WHAT IS BEING ASKED
The reply should hold every line of the listing exactly, and none of its images.

•••••

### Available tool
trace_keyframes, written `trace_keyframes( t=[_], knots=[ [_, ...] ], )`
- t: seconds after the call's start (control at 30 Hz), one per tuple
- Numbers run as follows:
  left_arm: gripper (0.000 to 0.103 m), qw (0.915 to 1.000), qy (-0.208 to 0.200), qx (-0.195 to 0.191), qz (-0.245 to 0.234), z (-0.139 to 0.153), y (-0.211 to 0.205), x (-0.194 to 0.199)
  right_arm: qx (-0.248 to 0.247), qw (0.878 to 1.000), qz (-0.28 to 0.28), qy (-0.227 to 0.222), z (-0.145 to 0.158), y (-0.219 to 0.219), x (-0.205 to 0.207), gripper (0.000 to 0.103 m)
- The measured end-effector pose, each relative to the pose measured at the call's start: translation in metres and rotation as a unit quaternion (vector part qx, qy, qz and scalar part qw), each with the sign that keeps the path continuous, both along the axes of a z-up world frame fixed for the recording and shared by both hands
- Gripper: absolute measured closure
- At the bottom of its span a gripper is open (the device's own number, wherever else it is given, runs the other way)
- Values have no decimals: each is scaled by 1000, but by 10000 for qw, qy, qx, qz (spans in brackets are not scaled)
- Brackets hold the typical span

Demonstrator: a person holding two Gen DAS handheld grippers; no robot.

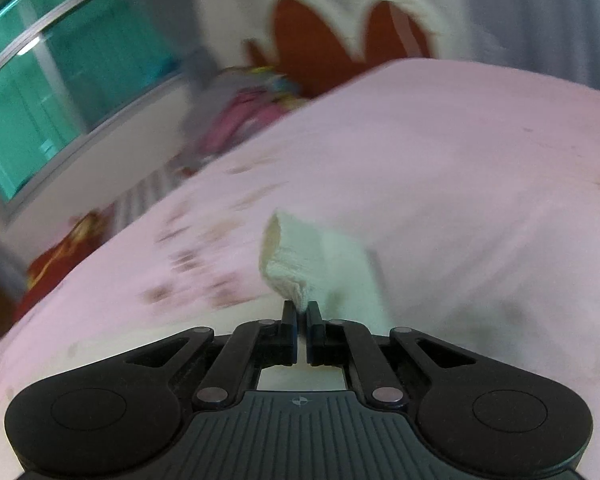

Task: Fold small clothes
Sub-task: 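Reach the right gripper to a sweater sleeve cuff and grasp it, then fold the held sleeve across the sweater body and open the right gripper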

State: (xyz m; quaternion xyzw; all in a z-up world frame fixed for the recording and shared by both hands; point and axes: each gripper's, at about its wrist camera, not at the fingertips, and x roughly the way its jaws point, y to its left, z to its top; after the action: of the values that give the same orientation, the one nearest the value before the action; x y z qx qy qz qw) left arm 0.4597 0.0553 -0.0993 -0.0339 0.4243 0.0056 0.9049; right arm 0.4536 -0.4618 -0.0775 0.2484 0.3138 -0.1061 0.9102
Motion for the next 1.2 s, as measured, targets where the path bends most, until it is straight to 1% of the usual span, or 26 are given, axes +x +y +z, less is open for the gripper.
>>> trace_keyframes(
  t=[0.07,0.17,0.27,0.33,0.4,0.43,0.47,0.53,0.63,0.67,0.7,0.73,0.77,0.8,0.83,0.87,0.9,0.93,0.97,1.0,1.03,1.1,1.2],
  knots=[
    [9,9998,-3,-214,19,1,19,-3,-10,9992,402,-65,6,45,5,100],
    [9,9996,-81,-259,82,3,44,-12,-155,9941,1071,-98,9,124,10,100],
    [9,9989,-105,-383,238,4,75,-23,-207,9856,1672,-123,6,198,17,100],
    [10,9989,-135,-363,275,6,92,-31,-228,9785,2048,-132,3,246,16,100],
    [17,9983,-152,-485,296,6,109,-40,-306,9703,2395,-129,-1,293,18,100],
    [23,9977,-152,-577,337,6,118,-44,-339,9667,2533,-105,-5,316,33,100],
    [25,9969,-145,-666,391,6,126,-47,-348,9627,2683,-88,-8,336,34,100],
    [27,9957,-159,-765,507,7,140,-53,-313,9557,2926,-36,-19,366,42,100],
    [27,9940,-232,-851,654,9,153,-56,-389,9482,3150,110,-34,404,47,100],
    [27,9932,-255,-911,683,10,156,-55,-432,9477,3158,181,-41,412,50,99],
    [27,9926,-278,-966,682,11,157,-54,-523,9478,3141,191,-44,417,49,92],
    [27,9921,-306,-1014,666,11,157,-51,-644,9469,3147,122,-44,422,46,82],
    [27,9917,-337,-1066,636,11,156,-48,-691,9442,3219,55,-42,426,42,48],
    [29,9910,-370,-1159,566,12,152,-43,-734,9439,3219,-64,-38,423,40,26],
    [36,9903,-388,-1261,431,12,146,-37,-837,9442,3174,-277,-32,420,34,25],
    [47,9898,-390,-1336,300,10,140,-30,-915,9432,3172,-360,-28,414,28,26],
    [51,9892,-371,-1411,156,9,130,-22,-935,9441,3144,-336,-27,407,26,29],
    [56,9883,-337,-1490,37,6,119,-13,-855,9475,3065,-328,-26,395,24,34],
    [57,9863,-295,-1623,-87,3,107,-3,-763,9519,2952,-297,-26,381,23,50],
    [57,9831,-263,-1803,-182,-2,96,8,-687,9573,2800,-212,-28,366,21,61],
    [57,9802,-230,-1952,-223,-7,86,19,-584,9633,2617,-112,-31,348,19,63],
    [63,9757,-11,-2184,-200,-22,68,45,-319,9719,2332,31,-36,314,14,72],
    [75,9688,228,-2466,-46,-42,55,75,-259,9784,2039,210,-39,273,2,73]
  ],
)
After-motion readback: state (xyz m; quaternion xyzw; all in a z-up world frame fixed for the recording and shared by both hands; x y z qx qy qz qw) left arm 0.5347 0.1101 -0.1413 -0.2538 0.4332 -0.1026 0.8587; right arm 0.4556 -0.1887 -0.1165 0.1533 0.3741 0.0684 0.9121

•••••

RESPONSE
### Available tool
trace_keyframes, written `trace_keyframes( t=[_], knots=[ [_, ...] ], )`
- t: seconds after the call's start (control at 30 Hz), one per tuple
- Numbers run as follows:
  left_arm: gripper (0.000 to 0.103 m), qw (0.915 to 1.000), qy (-0.208 to 0.200), qx (-0.195 to 0.191), qz (-0.245 to 0.234), z (-0.139 to 0.153), y (-0.211 to 0.205), x (-0.194 to 0.199)
  right_arm: qx (-0.248 to 0.247), qw (0.878 to 1.000), qz (-0.28 to 0.28), qy (-0.227 to 0.222), z (-0.145 to 0.158), y (-0.219 to 0.219), x (-0.205 to 0.207), gripper (0.000 to 0.103 m)
- The measured end-effector pose, each relative to the pose measured at the call's start: translation in metres and rotation as a unit quaternion (vector part qx, qy, qz and scalar part qw), each with the sign that keeps the path continuous, both along the axes of a z-up world frame fixed for the recording and shared by both hands
- Gripper: absolute measured closure
- At the bottom of its span a gripper is open (the device's own number, wherever else it is given, runs the other way)
- Values have no decimals: each is scaled by 1000, but by 10000 for qw, qy, qx, qz (spans in brackets are not scaled)
- Brackets hold the typical span

Demonstrator: a person holding two Gen DAS handheld grippers; no robot.


Task: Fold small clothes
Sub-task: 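Reach the right gripper to a sweater sleeve cuff and grasp it, then fold the held sleeve across the sweater body and open the right gripper
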
State: (xyz m; quaternion xyzw; all in a z-up world frame fixed for the recording and shared by both hands; point and axes: each gripper's, at about its wrist camera, not at the fingertips, and x roughly the way its jaws point, y to its left, z to its top; after the action: of the values that give the same orientation, the one nearest the value before the action; x y z qx qy qz qw) left arm 0.4597 0.0553 -0.0993 -0.0339 0.4243 0.0056 0.9049; right arm 0.4536 -0.4618 -0.0775 0.2484 0.3138 -0.1061 0.9102
Motion for the next 1.2 s, as measured, targets where the path bends most, until it is straight to 1% of the usual span, or 26 are given, axes +x +y +z, less is open for the gripper.
>>> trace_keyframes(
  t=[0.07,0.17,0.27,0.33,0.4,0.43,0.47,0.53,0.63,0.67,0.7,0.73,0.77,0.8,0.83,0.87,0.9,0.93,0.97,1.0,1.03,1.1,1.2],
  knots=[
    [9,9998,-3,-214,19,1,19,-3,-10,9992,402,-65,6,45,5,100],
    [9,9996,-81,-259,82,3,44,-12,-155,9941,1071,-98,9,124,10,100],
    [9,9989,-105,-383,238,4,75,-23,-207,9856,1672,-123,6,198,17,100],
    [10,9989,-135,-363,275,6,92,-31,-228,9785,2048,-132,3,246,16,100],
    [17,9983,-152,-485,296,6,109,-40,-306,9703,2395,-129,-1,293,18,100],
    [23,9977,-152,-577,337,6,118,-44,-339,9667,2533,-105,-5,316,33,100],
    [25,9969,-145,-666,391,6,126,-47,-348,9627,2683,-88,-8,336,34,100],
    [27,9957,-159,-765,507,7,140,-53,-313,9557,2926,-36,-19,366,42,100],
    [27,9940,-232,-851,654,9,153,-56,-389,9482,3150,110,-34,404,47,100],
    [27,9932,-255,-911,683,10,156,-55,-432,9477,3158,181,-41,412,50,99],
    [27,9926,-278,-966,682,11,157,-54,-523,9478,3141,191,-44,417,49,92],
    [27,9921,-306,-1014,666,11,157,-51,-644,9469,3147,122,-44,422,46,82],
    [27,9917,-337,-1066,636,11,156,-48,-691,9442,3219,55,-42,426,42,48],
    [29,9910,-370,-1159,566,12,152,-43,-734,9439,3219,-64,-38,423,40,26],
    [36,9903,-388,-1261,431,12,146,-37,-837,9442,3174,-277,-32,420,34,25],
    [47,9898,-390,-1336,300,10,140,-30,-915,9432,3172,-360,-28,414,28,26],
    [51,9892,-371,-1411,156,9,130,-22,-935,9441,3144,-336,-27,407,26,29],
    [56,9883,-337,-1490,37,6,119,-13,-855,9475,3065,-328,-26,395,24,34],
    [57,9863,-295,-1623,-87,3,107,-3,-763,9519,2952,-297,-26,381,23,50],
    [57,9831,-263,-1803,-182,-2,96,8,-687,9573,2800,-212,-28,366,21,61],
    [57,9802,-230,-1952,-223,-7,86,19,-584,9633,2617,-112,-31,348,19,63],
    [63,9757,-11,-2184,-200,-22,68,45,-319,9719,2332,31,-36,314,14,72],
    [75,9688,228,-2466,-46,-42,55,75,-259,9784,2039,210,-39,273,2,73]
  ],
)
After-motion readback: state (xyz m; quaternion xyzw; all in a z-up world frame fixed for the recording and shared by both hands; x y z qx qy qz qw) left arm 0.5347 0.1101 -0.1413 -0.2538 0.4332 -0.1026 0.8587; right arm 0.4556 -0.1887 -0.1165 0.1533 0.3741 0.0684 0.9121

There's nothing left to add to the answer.